Surface Secure Boot Certificates
Secure Boot is a security feature in Unified Extensible Firmware Interface (UEFI) based firmware that helps ensure that only trusted software runs during a device's boot (start) sequence. It works by verifying the digital signature of pre-boot software against a set of trusted digital certificates (also known as certificate authority or CA) stored in the device's firmware. As an industry standard, UEFI Secure Boot defines how platform firmware manages the certificates, authenticates firmware, and how the operating system (OS) interfaces with this process.
Windows Secure Boot certificates expiring in 2026
To help keep your Windows device secure, Microsoft is updating the certificates used by Secure Boot—a security feature that helps protect your devices from malware during startup. These certificates, originally issued in 2011, are set to expire starting in June 2026. To stay protected, your device needs to receive a newer set of 2023 Secure Boot certificates before then. For most users, the needed updates will be delivered automatically through Windows Updates with no user action required.
Whether the updates were successfully applied can be verified through the Windows Security App, as described in Secure Boot certificate update status in the Windows Security app. IT professionals in an organization can also verify status for managed devices through a PowerShell detection script.
How does this impact Surface devices?
All Surface devices released in 2024 and later have an updated UEFI Secure Boot Signature Database (DB) that contain the newer 2023 Secure Boot certificates. For earlier Surface devices, if you do not wish to wait for the needed updates to be delivered automatically through Window Update, and those devices already have IT-managed updates there are several deployment methods available:
· Group Policy Objects (GPO) method
Some Surface devices can also deploy these Secure Boot updates through their UEFI, but that requires additional steps and user intervention.
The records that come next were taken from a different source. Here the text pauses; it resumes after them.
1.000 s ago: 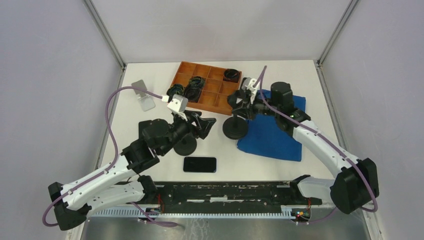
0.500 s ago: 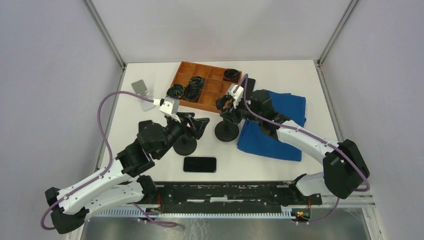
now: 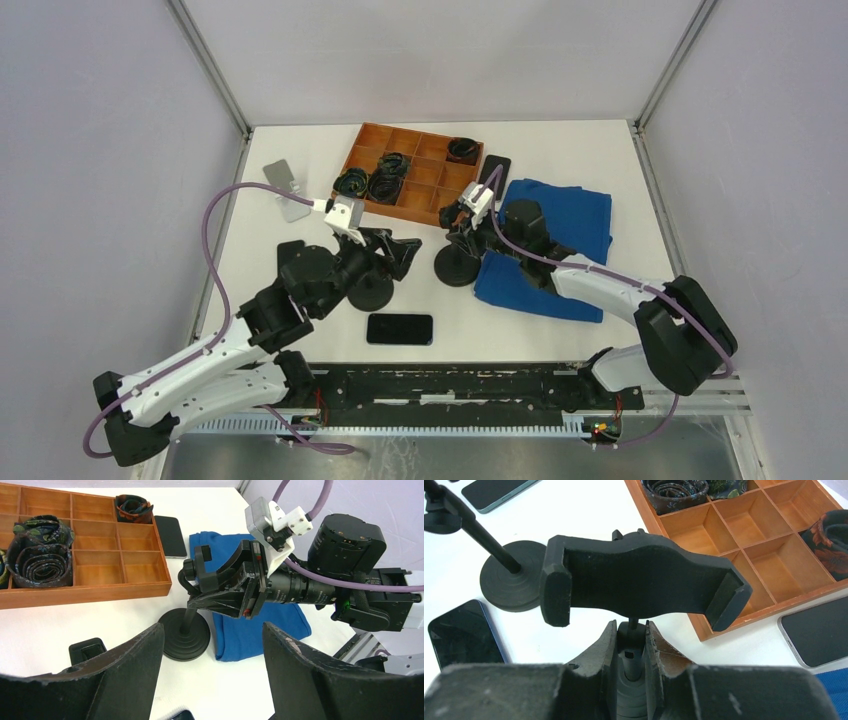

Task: Place the phone on the phone stand
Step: Place the phone stand at the center of the board.

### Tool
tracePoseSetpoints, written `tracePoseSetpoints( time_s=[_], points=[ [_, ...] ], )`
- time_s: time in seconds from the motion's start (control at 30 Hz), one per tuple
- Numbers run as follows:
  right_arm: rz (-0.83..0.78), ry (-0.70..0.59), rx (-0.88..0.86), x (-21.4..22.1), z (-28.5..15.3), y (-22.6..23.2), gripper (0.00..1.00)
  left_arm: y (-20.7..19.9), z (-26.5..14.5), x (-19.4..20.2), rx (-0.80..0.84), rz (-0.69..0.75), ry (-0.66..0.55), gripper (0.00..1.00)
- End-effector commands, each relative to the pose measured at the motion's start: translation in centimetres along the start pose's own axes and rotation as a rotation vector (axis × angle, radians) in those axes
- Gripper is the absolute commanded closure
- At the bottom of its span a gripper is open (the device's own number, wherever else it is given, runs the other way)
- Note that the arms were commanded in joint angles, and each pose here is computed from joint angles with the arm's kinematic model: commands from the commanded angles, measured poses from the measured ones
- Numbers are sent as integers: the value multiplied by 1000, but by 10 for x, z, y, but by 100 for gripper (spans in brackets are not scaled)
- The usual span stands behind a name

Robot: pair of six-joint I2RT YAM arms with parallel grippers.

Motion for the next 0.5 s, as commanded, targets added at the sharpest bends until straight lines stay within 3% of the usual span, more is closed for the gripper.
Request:
tracePoseSetpoints(
  time_s=[0.0,0.23,0.47],
  points=[
    [-79,-59,-46,-9,-7,8,75,-4,0,-6,12,-47,-32,22],
    [-208,-27,-125,-4,-19,16,45,-11,-2,-9,63,-72,-43,22],
    [-337,0,-181,-7,-36,2,9,-31,-2,-15,177,-102,-50,17]
  ],
)
Point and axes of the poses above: each gripper's point midway between its finger pads, its own z axis out along the fingers, its own y axis along the line the jaws close on, x = y × z, the point moved 4 cm from there along -z, back along the fingers, and after that the axes turned 1 degree about -z, right-handed, at the moved point
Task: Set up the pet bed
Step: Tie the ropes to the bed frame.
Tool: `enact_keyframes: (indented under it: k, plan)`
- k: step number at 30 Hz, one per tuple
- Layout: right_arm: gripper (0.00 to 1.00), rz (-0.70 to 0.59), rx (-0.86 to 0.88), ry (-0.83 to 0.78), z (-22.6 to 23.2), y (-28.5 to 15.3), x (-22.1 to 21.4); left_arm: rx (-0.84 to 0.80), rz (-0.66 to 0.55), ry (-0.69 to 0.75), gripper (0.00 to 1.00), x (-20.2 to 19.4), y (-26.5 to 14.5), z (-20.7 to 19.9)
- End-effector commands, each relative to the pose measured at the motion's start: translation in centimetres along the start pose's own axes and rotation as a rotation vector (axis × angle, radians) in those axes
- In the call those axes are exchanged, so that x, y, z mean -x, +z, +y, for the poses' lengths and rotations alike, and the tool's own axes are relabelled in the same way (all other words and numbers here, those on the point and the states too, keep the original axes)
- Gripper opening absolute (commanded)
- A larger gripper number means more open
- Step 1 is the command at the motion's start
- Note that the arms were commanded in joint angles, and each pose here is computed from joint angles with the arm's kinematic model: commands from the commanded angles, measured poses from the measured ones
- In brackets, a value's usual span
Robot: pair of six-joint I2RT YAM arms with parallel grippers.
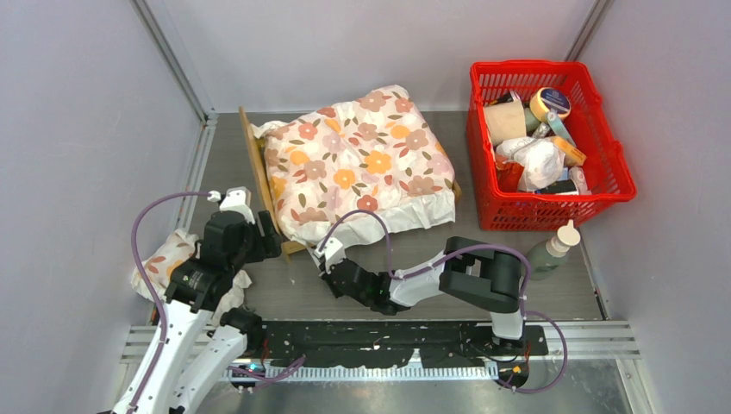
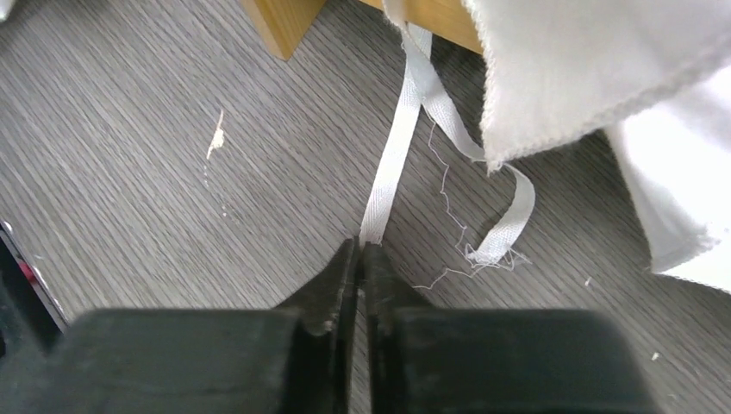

The table below shows which devices have these updates ready for manual deployment, but doing so will trigger a BitLocker recovery scenario, so ensure you have your BitLocker recovery key available if you take these steps:
1. Boot into the UEFI firmware settings menu by holding volume-up and power
2. Go to the Security section and under Secure Boot click the “Change Configuration” button
3. Select “Microsoft only” in the drop-down menu and choose OK
4. On the left-hand side of the settings menu, choose the Exit option and then “Restart now”
Regardless of the method used to update Secure Boot certificates, all Surface devices in the table below (and those released in 2024 and later) have updated recovery images available from Microsoft that require these certificates.
| Product Name | Minimum UEFI version with available Secure Boot updates |
|---|---|
| Surface Hub 31 | 6.104.143.0 |
| Surface Go 4 | 8.200.143.0 |
| Surface Laptop Go 3 | 10.200.143.0 |
| Surface Laptop Studio 2 | 16.200.143.0 |
| Surface Laptop 5 | 9.200.143.0 |
| Surface Pro 9 | 12.200.143.0 |
| Surface Pro 9 with 5G | 18.7.235.0 |
| Windows Dev Kit 2023 | 12.6.235.0 |
| Surface Studio 2+ | 20.101.143.0 |
| Surface Laptop Go 2 | 26.102.143.0 |
| Surface Laptop SE | 7.9.139.0 |
| Surface Pro X WiFi | 10.703.140.0 |
| Surface Go 3 | 11.200.143.0 |
| Surface Pro 8 | 23.200.143.0 |
| Surface Laptop Studio | 23.200.143.0 |
| Surface Laptop 4 (Intel) | 23.200.143.0 |
| Surface Laptop 4 (AMD) | 4.200.140.0 |
| Surface Pro 7+ | 23.200.143.0 |
| Surface Pro 7 | 17.200.140.0 |
| Surface Book 3 | 17.200.140.0 |
1Surface Hub 3 recovery images can be used with Hub 2S devices that have been migrated to Windows 11.
Additional options for IT professionals and organizations
The Windows Assessment and Deployment Kit (ADK) added support for the 2023 CA in version 10.1.26100.2454 (December 2024), and new Windows Preinstallation Environment (WinPE) images can be created with the updated certificate. Pre-existing images can be updated following the guidance here: Updating Windows bootable media to use the PCA2023 signed boot manager.